__Stored items from a collection__:
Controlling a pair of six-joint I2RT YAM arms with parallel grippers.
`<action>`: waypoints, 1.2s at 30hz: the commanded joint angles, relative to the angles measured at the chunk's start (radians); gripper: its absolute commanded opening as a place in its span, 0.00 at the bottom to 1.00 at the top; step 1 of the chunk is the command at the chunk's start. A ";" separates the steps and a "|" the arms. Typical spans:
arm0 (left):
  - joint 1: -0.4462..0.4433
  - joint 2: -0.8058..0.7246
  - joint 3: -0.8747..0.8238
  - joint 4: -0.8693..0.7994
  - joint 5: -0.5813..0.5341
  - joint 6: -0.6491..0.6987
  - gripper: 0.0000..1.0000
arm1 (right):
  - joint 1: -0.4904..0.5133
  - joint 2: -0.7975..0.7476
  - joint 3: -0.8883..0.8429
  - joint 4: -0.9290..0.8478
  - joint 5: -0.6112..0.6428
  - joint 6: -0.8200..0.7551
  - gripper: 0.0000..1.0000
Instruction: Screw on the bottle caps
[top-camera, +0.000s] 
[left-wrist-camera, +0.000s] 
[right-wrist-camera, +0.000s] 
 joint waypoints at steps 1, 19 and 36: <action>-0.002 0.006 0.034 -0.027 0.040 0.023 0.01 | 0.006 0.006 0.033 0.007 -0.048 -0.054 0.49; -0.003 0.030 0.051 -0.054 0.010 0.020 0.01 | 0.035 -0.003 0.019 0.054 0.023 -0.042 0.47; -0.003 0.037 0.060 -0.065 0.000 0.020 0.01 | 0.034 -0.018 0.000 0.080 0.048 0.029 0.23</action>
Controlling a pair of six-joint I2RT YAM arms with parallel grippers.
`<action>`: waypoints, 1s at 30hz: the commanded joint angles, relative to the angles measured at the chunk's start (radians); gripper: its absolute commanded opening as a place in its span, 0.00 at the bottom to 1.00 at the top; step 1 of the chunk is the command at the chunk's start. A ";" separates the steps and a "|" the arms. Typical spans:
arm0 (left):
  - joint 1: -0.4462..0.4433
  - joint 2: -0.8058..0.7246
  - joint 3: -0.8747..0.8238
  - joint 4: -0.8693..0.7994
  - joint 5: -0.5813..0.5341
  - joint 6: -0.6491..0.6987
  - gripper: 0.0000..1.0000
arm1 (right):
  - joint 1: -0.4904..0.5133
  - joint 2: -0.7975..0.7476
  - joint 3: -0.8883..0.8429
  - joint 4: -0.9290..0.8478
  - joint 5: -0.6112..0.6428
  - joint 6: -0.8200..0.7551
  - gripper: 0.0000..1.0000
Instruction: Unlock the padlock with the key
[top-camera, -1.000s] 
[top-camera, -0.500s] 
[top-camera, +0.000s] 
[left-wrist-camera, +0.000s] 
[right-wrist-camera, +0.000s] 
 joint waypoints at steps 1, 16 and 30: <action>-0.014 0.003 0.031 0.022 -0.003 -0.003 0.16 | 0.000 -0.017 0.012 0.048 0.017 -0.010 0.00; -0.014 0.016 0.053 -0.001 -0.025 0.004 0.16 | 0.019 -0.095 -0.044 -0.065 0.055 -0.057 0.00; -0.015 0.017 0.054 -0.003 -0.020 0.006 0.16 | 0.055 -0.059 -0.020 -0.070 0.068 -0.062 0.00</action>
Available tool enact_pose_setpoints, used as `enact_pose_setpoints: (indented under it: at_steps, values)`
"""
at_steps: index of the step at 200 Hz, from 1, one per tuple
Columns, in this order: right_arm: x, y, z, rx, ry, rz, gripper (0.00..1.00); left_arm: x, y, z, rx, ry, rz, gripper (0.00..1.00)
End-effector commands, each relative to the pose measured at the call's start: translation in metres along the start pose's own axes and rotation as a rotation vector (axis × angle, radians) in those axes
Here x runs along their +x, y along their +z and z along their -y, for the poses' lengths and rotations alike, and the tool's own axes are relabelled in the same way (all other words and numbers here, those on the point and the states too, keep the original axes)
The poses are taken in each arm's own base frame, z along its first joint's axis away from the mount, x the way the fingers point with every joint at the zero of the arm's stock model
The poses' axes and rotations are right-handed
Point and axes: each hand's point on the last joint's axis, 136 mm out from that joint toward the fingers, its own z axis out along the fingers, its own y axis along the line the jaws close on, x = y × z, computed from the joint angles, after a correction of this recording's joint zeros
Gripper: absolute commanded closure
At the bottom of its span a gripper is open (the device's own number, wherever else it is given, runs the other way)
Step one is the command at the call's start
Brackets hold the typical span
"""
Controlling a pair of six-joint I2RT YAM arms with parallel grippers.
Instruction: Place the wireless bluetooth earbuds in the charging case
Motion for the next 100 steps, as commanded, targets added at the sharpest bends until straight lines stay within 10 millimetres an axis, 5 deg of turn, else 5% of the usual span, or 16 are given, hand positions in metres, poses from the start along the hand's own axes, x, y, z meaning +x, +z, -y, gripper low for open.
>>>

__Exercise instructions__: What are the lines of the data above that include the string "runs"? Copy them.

__Answer box__:
Here x runs along their +x, y along their +z and z along their -y, for the poses' lengths and rotations alike, and the tool's own axes are relabelled in the same way (all other words and numbers here, those on the point and the states too, keep the original axes)
At the bottom of its span a gripper is open (the device's own number, wherever else it is given, runs the other way)

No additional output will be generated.